**Task to complete**
Scan the data below for lines containing the string "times" and give only how many there are.

=== Section Start ===

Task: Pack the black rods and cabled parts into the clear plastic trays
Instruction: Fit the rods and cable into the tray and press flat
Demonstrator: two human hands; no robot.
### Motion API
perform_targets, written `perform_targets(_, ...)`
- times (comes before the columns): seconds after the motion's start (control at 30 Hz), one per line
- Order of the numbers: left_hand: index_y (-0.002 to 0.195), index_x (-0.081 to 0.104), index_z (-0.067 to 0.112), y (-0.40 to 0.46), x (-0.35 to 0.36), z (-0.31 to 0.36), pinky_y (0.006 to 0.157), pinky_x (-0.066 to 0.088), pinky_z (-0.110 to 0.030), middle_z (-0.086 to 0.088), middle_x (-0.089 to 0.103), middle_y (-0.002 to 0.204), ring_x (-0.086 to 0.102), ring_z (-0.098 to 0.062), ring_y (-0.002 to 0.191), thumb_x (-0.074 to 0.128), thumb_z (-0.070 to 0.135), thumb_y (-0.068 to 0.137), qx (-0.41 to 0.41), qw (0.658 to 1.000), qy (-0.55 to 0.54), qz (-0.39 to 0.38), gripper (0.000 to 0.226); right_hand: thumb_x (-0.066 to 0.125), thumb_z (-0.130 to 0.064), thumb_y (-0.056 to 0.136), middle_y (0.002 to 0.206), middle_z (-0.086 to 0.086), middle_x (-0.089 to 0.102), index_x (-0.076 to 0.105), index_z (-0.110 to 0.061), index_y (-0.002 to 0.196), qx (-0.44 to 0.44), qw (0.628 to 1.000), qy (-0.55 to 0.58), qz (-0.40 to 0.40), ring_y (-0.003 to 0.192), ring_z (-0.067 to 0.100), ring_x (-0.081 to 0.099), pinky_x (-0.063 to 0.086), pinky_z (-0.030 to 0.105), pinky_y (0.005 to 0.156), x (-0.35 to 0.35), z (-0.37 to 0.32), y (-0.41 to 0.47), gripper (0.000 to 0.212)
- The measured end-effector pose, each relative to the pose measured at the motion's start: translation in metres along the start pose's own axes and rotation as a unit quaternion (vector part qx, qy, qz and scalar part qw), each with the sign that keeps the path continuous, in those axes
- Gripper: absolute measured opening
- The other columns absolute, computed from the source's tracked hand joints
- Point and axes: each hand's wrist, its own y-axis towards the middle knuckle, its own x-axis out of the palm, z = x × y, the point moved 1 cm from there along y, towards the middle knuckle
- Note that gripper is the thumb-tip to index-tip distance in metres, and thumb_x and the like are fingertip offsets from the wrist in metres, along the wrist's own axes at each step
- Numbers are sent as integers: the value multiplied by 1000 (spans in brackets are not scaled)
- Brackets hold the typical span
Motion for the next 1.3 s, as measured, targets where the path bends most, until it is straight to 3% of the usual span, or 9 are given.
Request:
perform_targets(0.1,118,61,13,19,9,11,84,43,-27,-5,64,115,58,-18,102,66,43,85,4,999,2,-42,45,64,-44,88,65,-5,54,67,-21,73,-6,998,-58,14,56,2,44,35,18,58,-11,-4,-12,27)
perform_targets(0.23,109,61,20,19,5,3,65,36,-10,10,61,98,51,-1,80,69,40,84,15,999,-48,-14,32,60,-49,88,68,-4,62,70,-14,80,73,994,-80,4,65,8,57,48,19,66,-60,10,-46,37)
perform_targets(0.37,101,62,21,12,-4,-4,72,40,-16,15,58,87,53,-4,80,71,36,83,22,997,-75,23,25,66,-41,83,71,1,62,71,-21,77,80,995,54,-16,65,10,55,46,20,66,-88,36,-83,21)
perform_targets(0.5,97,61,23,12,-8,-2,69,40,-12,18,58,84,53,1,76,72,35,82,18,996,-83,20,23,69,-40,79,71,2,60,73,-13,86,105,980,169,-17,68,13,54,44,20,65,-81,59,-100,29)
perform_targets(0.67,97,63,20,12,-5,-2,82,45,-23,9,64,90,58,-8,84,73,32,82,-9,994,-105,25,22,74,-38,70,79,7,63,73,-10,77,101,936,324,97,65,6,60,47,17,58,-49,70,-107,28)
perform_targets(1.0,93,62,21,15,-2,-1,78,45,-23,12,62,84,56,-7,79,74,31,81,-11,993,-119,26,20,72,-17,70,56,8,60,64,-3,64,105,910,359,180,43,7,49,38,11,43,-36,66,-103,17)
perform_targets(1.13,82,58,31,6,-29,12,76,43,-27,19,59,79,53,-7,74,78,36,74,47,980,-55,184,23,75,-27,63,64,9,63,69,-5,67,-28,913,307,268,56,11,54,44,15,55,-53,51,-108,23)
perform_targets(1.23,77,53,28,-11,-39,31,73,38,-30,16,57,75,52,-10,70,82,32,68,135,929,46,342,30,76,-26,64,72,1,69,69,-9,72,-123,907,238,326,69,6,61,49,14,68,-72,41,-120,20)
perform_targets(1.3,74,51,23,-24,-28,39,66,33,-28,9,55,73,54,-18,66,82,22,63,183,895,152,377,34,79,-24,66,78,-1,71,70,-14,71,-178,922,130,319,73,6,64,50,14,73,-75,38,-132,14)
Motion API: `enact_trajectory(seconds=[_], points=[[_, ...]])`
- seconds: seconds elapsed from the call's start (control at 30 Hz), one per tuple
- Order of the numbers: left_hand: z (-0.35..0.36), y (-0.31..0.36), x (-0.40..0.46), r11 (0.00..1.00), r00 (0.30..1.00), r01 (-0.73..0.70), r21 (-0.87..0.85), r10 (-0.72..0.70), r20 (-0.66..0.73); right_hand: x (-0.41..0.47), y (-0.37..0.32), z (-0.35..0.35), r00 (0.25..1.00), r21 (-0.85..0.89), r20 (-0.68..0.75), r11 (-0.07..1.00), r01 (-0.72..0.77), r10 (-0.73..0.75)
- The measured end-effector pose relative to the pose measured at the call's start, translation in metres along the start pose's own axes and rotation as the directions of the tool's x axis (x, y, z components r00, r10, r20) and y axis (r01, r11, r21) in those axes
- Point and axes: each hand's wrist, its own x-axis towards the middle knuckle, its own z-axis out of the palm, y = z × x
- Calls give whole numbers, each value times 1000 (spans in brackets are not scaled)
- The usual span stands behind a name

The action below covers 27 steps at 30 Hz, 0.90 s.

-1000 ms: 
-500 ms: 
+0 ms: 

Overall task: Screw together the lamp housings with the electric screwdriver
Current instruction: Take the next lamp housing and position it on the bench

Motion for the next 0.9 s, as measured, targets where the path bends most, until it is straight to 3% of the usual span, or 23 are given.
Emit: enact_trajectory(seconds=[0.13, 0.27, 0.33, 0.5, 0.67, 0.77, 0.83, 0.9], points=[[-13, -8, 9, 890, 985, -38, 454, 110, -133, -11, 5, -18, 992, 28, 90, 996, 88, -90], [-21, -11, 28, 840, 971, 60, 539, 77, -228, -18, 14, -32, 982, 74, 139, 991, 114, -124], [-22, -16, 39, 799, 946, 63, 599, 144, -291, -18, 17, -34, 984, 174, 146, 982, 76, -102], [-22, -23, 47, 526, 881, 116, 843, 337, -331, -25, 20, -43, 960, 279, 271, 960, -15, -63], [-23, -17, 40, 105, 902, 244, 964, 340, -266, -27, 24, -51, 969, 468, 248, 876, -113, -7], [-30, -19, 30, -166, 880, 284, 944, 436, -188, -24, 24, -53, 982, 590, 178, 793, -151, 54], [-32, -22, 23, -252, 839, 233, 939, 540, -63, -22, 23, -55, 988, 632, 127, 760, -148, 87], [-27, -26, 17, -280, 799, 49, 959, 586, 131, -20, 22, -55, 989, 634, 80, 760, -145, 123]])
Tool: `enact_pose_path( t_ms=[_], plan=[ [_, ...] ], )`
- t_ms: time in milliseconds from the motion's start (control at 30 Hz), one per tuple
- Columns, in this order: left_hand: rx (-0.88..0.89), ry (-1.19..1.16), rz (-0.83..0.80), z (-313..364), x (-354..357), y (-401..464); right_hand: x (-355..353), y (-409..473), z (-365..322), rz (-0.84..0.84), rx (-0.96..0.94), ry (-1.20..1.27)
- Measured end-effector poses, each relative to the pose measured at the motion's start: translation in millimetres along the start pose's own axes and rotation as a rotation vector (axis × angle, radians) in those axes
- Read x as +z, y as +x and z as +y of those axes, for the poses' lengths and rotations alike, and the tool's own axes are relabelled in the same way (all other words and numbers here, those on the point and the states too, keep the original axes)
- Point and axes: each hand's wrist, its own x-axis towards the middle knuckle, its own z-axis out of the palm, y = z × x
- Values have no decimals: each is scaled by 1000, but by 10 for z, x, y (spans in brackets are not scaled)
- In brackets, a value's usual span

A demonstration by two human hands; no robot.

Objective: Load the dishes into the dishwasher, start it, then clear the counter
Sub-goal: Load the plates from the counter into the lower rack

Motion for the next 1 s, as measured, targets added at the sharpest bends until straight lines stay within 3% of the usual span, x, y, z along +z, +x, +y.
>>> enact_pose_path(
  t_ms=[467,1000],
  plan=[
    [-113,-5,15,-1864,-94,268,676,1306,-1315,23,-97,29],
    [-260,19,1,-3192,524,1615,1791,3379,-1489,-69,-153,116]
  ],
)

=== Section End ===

**Answer section**
2